The line containing "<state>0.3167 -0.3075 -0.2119" marks the start. Return it and every later line of the listing below exactly, ending with the last one.

Data below.
-=-=-

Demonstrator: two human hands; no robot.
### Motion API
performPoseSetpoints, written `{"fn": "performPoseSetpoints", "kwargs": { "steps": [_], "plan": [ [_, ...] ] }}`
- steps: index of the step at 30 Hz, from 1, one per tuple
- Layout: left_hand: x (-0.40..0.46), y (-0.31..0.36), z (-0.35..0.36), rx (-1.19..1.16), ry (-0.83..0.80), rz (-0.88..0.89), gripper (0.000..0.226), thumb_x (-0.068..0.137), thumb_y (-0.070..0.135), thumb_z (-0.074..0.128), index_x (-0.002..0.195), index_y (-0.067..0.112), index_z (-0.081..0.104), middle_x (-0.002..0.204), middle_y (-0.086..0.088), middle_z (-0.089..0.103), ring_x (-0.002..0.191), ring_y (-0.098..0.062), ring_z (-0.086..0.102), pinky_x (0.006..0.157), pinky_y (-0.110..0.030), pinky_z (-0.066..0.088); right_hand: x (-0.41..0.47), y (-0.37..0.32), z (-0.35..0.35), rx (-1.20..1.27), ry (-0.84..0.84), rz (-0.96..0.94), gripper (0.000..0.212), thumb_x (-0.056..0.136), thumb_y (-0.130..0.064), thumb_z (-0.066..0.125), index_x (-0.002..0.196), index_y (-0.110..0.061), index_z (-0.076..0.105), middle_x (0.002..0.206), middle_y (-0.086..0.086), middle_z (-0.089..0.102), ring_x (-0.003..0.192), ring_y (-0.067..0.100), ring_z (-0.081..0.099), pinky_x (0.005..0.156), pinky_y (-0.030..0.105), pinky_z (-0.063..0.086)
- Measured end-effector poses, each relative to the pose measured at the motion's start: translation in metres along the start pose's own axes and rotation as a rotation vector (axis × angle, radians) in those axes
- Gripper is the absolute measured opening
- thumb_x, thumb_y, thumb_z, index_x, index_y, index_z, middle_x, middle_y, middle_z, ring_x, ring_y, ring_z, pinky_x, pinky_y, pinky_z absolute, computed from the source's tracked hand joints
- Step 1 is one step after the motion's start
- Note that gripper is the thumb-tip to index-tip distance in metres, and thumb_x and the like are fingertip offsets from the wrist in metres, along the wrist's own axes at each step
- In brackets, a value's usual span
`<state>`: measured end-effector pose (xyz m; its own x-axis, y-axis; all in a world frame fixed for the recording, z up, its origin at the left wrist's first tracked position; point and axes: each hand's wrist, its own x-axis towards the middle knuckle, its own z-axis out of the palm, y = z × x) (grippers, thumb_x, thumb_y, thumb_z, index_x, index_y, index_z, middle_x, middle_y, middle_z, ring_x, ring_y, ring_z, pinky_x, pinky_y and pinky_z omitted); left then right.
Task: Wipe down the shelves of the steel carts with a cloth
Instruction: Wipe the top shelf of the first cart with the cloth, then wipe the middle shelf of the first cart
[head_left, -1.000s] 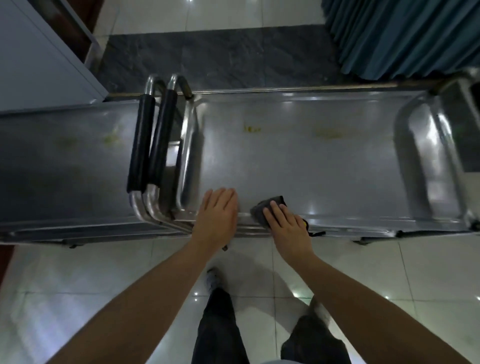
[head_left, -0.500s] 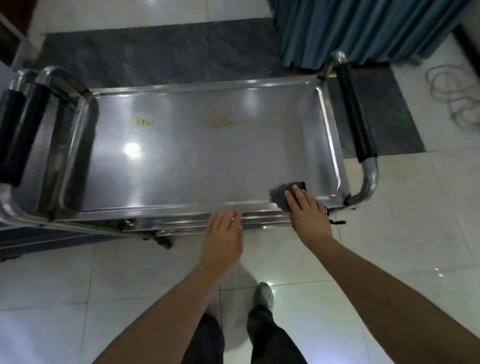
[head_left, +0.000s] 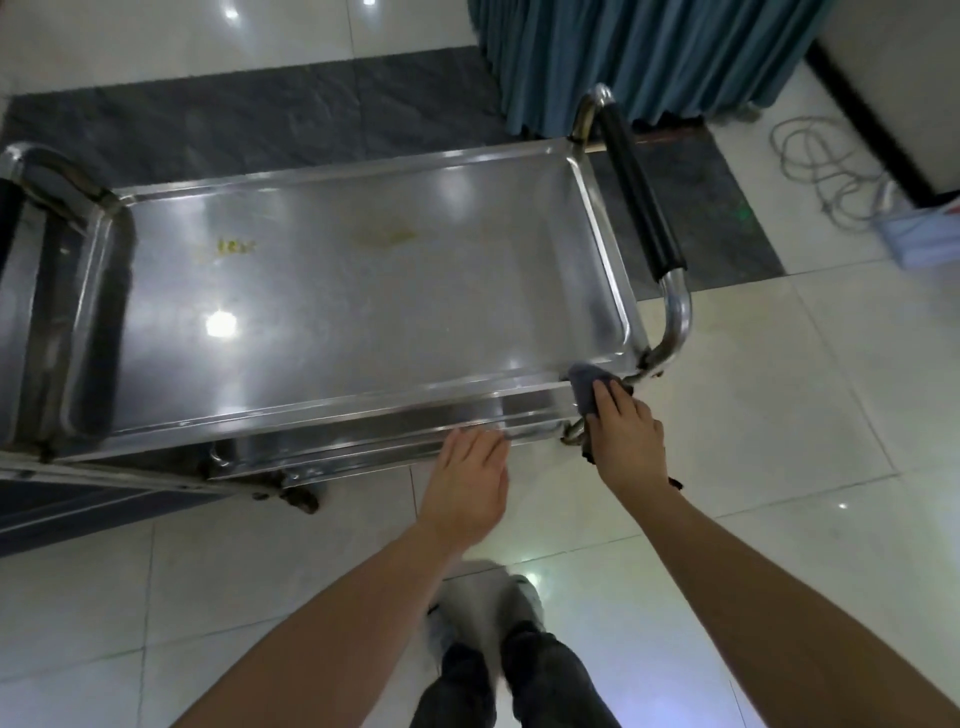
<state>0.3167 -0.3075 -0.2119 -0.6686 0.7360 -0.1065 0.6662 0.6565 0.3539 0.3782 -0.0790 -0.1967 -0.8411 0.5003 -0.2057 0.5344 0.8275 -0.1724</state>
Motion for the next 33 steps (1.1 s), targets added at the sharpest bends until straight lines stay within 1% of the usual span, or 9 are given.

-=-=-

Expected answer.
<state>0.3167 -0.3075 -0.2119 -0.6686 0.7360 -0.1065 0.6662 0.6565 0.3539 0.3782 -0.0790 -0.1967 -0.8411 0.5003 -0.2057 0.5344 0.8275 -0.1724</state>
Motion for the next 33 steps (1.1 s), targets added at the sharpest bends until straight lines stay within 1% of the usual span, or 9 are given.

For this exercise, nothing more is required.